**Work instruction:** Report how many lines of the listing include the word "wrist"; nothing else should be written.

**Supplied material:**
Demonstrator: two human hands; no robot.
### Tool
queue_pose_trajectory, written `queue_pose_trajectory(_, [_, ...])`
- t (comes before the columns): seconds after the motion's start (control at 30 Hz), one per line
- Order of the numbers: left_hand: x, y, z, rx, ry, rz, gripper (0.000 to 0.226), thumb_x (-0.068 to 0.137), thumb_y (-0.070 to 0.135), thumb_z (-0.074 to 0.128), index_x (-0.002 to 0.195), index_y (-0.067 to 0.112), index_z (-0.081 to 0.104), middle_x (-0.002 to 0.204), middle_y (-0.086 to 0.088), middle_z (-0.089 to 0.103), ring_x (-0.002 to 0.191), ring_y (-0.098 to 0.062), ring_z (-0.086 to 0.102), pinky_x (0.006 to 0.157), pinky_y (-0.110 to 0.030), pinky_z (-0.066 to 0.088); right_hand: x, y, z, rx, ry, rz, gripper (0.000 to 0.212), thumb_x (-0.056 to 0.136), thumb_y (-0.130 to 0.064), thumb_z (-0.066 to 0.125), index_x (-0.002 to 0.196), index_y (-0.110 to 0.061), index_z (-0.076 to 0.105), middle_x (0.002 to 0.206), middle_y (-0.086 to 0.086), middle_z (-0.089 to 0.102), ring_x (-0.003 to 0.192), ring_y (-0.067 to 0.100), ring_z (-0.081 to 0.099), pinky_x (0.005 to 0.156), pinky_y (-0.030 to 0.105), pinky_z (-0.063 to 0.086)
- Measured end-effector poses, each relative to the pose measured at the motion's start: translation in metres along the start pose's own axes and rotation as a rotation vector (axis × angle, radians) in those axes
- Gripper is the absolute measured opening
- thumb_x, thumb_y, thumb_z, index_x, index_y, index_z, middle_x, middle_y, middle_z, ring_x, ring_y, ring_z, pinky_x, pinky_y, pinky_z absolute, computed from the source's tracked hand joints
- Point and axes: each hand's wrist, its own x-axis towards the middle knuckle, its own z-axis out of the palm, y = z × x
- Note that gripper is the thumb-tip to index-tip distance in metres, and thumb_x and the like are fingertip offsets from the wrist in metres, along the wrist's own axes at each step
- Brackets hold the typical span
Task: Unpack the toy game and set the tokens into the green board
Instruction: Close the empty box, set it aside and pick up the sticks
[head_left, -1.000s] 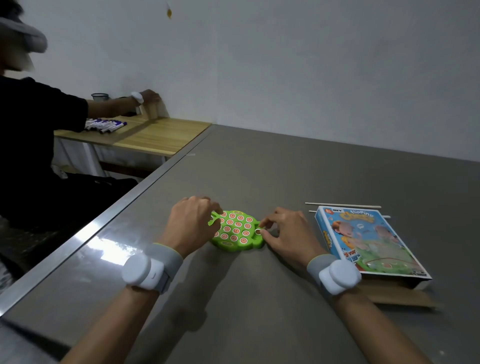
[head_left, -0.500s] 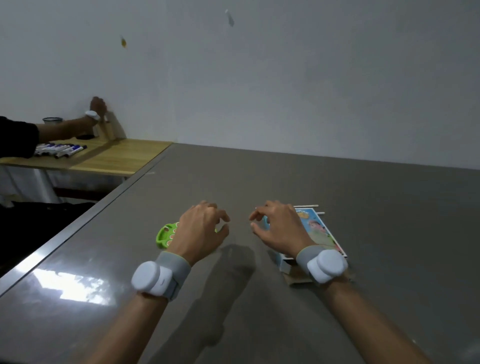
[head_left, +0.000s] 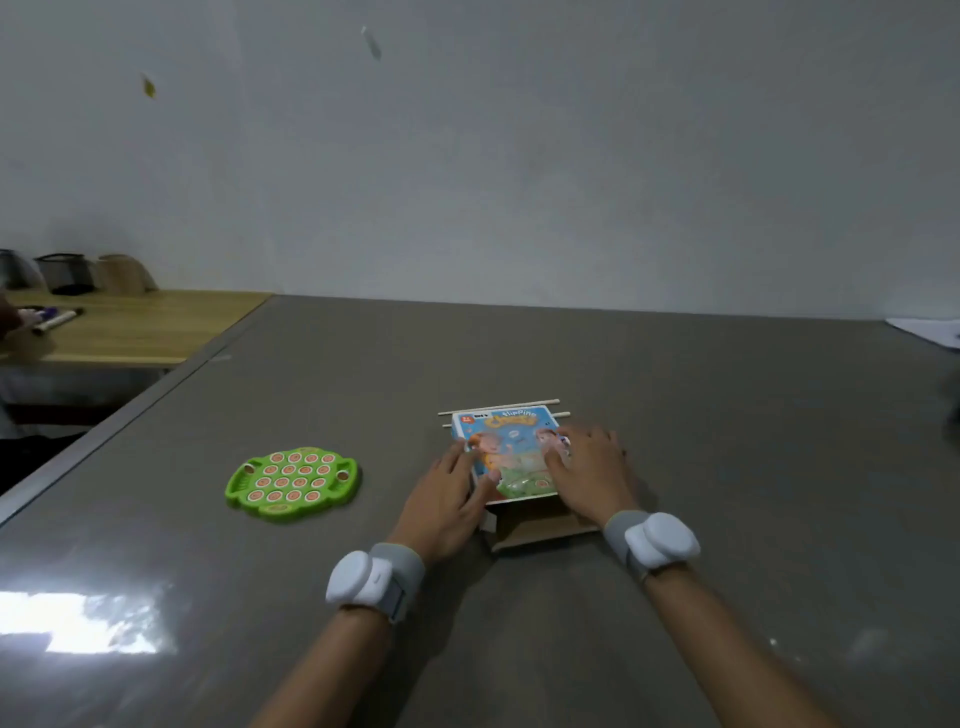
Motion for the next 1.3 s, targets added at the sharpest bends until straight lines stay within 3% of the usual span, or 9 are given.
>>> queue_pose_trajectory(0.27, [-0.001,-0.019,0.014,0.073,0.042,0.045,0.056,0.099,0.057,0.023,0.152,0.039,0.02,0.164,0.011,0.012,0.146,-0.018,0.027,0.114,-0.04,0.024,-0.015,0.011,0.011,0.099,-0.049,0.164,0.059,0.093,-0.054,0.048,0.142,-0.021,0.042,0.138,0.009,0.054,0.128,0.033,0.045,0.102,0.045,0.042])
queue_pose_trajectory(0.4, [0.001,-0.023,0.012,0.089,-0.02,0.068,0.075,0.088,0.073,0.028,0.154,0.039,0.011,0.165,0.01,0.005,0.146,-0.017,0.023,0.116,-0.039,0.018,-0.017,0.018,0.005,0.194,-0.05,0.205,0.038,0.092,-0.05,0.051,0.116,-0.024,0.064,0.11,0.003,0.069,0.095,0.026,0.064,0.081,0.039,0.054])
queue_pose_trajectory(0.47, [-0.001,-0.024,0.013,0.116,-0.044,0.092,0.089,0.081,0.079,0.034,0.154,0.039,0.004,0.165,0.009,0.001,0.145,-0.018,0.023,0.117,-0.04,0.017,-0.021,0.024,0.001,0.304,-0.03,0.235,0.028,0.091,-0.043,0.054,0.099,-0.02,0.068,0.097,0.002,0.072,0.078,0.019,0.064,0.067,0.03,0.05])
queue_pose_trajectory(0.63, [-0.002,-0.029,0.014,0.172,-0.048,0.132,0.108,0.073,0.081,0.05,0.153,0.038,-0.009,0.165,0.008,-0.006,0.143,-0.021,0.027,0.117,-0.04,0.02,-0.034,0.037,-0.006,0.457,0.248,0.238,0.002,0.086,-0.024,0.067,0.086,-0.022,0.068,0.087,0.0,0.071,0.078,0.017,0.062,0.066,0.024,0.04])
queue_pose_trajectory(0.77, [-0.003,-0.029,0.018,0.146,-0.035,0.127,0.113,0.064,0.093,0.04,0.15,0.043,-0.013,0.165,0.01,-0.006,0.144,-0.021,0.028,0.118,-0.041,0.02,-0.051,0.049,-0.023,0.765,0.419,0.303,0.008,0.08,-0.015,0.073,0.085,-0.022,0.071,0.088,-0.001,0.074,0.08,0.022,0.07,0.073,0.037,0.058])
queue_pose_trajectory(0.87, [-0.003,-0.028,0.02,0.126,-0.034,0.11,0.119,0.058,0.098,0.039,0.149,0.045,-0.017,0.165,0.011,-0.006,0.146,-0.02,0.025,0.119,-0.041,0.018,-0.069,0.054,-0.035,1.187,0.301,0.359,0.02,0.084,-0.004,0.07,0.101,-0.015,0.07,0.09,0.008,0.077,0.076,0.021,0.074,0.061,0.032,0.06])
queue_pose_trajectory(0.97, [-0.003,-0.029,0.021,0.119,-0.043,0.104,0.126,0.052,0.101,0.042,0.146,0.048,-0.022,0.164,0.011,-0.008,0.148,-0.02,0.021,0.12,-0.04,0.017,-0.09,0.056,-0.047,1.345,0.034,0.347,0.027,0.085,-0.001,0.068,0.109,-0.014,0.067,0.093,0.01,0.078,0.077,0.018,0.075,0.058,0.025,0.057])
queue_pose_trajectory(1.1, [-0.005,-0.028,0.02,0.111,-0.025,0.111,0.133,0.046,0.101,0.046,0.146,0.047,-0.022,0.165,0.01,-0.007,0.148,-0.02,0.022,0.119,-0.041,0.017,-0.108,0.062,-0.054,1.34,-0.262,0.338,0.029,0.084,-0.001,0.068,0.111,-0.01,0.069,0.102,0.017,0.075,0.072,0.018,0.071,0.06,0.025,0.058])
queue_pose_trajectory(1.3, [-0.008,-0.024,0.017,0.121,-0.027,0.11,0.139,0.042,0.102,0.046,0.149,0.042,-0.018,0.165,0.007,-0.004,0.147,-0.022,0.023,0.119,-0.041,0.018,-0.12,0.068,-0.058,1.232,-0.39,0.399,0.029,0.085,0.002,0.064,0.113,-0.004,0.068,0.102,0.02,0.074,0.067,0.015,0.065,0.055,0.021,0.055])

**Expected answer:** 2